После всего, что наговорил Жак, мне было стыдно смотреть месье Лорану в глаза, поэтому я отчаянно оттягивала этот момент. Боялась обернуться и увидеть на лице своего гостя брезгливость и презрение. Мы познакомились не так давно, но почему-то мне было важно, что думает обо мне этот мужчина.

Самое обидное: я даже не могла обвинить Жака во лжи. Слова этого мерзавца были чистейшей правдой, хотя относились не ко мне, а к настоящей Сибилл Шевьер. Но теперь в ее теле обитала я. Мне предстояло отвечать за ее ошибки и жить с ее подмоченной репутацией. А ведь я надеялась когда-нибудь выйти замуж, завести семью и детей. Как это сделать, нося клеймо распутницы в мире, где женщины до сих пор хранят невинность до брака? Какой приличный мужчина позарится на бывшую содержанку?

Собравшись с духом, я все-таки обернулась и нашла взглядом господина М. Д. На его лице застыла холодная отрешенность. Но голос, когда месье Лоран заговорил, сочился заботой и теплом:

— Вы замерзли, госпожа Сибилл. Ваши губы посинели и дрожат. Лучше бы вам поскорее вернуться в дом и выпить горячего чаю. Если не возражаете, я составлю вам компанию.

И он протянул мне руку, чтобы я не навернулась на скользком крыльце.

К этому часу трапезный зал опустел. С чашками чая мы устроились за столом возле окна.
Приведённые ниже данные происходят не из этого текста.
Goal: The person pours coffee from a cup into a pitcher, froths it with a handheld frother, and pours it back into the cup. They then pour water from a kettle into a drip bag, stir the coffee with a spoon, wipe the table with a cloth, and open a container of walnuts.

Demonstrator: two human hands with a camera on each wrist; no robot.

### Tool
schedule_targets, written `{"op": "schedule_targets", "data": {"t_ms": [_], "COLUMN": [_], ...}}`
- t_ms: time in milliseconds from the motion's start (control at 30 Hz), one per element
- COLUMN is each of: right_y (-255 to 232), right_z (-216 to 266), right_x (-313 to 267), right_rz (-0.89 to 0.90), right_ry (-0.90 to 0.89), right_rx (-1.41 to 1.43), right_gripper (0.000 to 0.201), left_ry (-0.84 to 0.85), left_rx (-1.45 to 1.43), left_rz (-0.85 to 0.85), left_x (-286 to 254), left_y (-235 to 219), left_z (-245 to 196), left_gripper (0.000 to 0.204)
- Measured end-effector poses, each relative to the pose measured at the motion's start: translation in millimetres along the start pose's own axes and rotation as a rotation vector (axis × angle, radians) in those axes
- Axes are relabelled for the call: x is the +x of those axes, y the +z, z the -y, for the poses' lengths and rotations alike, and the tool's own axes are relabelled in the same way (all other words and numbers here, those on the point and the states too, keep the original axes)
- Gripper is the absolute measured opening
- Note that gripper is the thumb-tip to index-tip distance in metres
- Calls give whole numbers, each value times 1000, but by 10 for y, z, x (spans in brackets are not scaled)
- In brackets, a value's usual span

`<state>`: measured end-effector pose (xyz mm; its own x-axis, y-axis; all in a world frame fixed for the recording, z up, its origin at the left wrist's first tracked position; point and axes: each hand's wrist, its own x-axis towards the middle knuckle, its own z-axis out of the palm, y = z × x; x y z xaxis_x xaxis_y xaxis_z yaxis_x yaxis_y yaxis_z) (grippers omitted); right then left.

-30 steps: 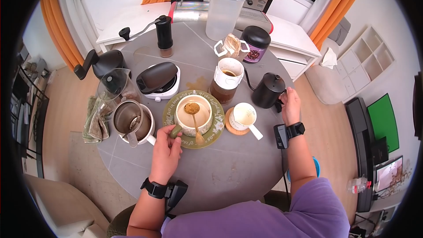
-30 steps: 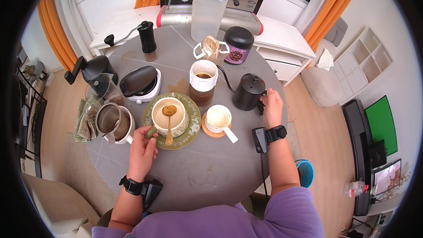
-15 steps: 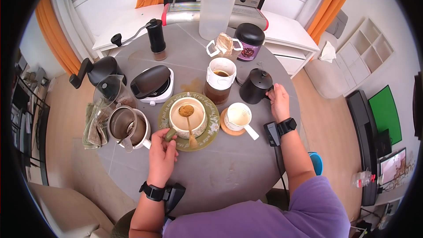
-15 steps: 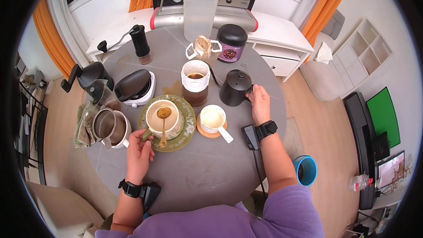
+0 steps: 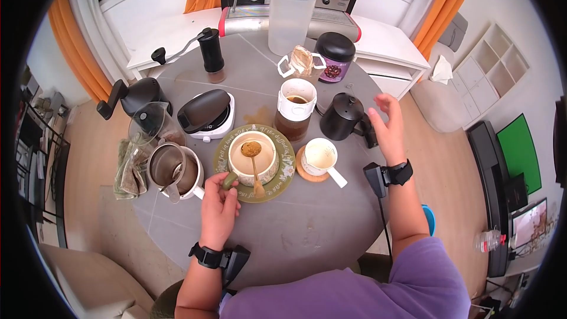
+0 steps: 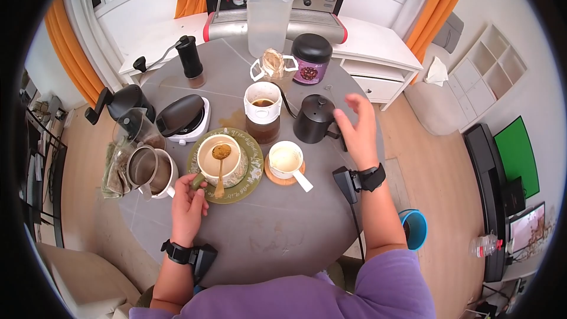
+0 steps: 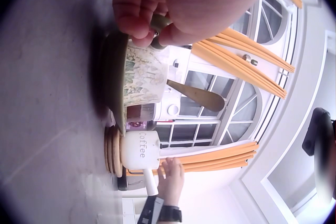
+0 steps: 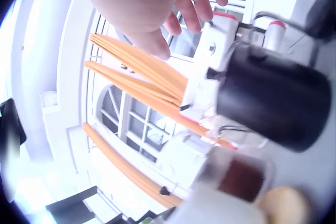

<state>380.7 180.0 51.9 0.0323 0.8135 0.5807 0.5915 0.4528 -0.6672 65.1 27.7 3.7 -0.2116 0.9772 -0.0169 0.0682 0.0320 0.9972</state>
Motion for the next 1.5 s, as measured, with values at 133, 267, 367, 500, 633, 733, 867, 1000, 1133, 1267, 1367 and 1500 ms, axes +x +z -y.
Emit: {"op": "schedule_targets", "data": {"t_ms": [133,267,367,500,633,733,867,1000,1133,1267,1367,1500], "right_y": [115,477,673,685,673,657,665,669,679,655,670,684], "right_z": [577,717,630,686,683,682,682,660,603,708,679,641], "right_x": [232,434,519,532,486,482,476,496,544,554,572,555], "right_rz": [361,557,706,729,667,676,650,642,625,700,658,685], "right_ry": [-275,-274,-260,-210,-322,-336,-418,-421,-321,-234,-270,-245], "right_rx": [-88,30,79,105,56,39,34,25,109,123,116,125], "right_gripper": [58,66,71,72,72,72,68,68,69,68,67,68], "left_ry": [13,0,-7,2,10,-3,-7,-16,-3,0,15,13], "left_rx": [9,6,-4,0,19,26,22,28,20,16,29,32], "left_rz": [4,-3,0,14,15,9,9,12,13,12,24,15], "left_x": [4,1,3,5,6,4,4,4,7,9,10,8], "left_y": [1,-5,-14,-18,-13,-11,-17,-12,-14,-13,-16,-14], "left_z": [13,7,23,36,22,12,8,-6,17,35,33,21], "left_gripper": [30,30,31,30,30,30,30,30,30,30,30,30]}}
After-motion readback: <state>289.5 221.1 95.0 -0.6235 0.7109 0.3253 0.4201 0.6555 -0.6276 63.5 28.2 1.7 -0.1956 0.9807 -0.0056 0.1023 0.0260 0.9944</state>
После гадостей Жака мне все еще было неловко перед месье Лораном. Я тихо злилась на всю эту несправедливую ситуацию и ругала себя за стыд, хотя стыдиться мне было совершенно нечего.

— Вы удивительная женщина, Сибилл, — вдруг сказал мой гость.

От неожиданности я поперхнулась чаем и едва позорно не оплевала свое платье.

— Да, Сибилл, это так. Я наблюдаю за вами и не перестаю восхищаться. Вы заботитесь о своих воспитанниках. Не просто создаете видимость, а в самом деле болеете за них душой. Я вижу, как искренне вы пытаетесь их порадовать, вас волнует не только их настоящее, но и будущее. У вас большое и доброе сердце.

Упомянутое сердце сейчас готовилось выпрыгнуть из груди.

Мне показалось, что месье Лоран говорит искренне. Его тон был мягким, а взгляд ласковым.

Смущенная, я опустила взгляд в свою кружку, на поверхности чая плавали мелкие разбухшие листочки. За окно ревел поднявшийся ветер. В трапезном зале царил зимний полумрак.

Месье Лоран больше ничего не говорил. Мы пили чай молча. Но это было уютное молчание, а не то, которое стремишься поскорее нарушить, ибо оно вызывает чувство неловкости.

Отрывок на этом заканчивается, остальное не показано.